What needs to be done: Write out each line of the material below once more, exactly as it appears.

Provided material:

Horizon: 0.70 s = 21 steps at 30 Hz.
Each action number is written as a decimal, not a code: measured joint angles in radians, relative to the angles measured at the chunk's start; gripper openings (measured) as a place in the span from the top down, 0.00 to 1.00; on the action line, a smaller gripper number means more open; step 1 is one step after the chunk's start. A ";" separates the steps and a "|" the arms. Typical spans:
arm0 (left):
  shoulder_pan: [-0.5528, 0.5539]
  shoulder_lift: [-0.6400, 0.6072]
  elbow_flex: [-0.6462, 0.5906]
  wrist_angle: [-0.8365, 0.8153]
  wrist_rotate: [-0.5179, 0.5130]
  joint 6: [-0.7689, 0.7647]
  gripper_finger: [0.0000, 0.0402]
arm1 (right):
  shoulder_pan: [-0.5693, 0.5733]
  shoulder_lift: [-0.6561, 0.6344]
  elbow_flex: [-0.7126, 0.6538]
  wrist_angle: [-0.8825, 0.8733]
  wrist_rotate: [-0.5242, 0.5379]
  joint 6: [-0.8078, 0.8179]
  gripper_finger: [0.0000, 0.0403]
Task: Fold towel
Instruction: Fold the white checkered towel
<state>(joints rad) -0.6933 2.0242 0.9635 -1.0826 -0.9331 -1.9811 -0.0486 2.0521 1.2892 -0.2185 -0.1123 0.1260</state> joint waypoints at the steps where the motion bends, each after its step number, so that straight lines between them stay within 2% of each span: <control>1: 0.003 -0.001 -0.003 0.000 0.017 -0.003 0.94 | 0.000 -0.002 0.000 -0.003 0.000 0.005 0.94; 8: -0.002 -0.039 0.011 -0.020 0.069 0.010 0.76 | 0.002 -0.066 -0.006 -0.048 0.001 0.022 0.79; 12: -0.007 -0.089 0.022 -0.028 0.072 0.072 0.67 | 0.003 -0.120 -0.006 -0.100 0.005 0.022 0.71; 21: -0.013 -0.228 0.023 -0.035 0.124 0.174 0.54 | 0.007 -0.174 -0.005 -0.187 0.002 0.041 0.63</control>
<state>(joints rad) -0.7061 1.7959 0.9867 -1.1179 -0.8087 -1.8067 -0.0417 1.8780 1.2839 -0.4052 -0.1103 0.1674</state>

Task output:
Horizon: 0.70 s = 21 steps at 30 Hz.
Each action number is written as a decimal, not a code: measured joint angles in radians, relative to the angles measured at the chunk's start; gripper openings (measured) as a place in the span from the top down, 0.00 to 1.00; on the action line, a smaller gripper number means more open; step 1 is one step after the chunk's start. A ";" separates the steps and a "|" the arms. Typical spans:
arm0 (left):
  shoulder_pan: [-0.5528, 0.5539]
  shoulder_lift: [-0.6400, 0.6072]
  elbow_flex: [-0.6462, 0.5906]
  wrist_angle: [-0.8365, 0.8153]
  wrist_rotate: [-0.5179, 0.5130]
  joint 6: [-0.7689, 0.7647]
  gripper_finger: [0.0000, 0.0402]
arm1 (right):
  shoulder_pan: [-0.5693, 0.5733]
  shoulder_lift: [-0.6561, 0.6344]
  elbow_flex: [-0.7126, 0.6538]
  wrist_angle: [-0.8825, 0.8733]
  wrist_rotate: [-0.5242, 0.5379]
  joint 6: [-0.8078, 0.8179]
  gripper_finger: [0.0000, 0.0403]
Task: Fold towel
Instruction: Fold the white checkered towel
<state>(joints rad) -0.6933 2.0242 0.9635 -1.0826 -0.9331 -1.9811 -0.0486 2.0521 1.2892 -0.2185 -0.1123 0.1260</state> joint waypoints at the steps where the motion bends, each after its step number, so that straight lines between them stay within 2% of each span: <control>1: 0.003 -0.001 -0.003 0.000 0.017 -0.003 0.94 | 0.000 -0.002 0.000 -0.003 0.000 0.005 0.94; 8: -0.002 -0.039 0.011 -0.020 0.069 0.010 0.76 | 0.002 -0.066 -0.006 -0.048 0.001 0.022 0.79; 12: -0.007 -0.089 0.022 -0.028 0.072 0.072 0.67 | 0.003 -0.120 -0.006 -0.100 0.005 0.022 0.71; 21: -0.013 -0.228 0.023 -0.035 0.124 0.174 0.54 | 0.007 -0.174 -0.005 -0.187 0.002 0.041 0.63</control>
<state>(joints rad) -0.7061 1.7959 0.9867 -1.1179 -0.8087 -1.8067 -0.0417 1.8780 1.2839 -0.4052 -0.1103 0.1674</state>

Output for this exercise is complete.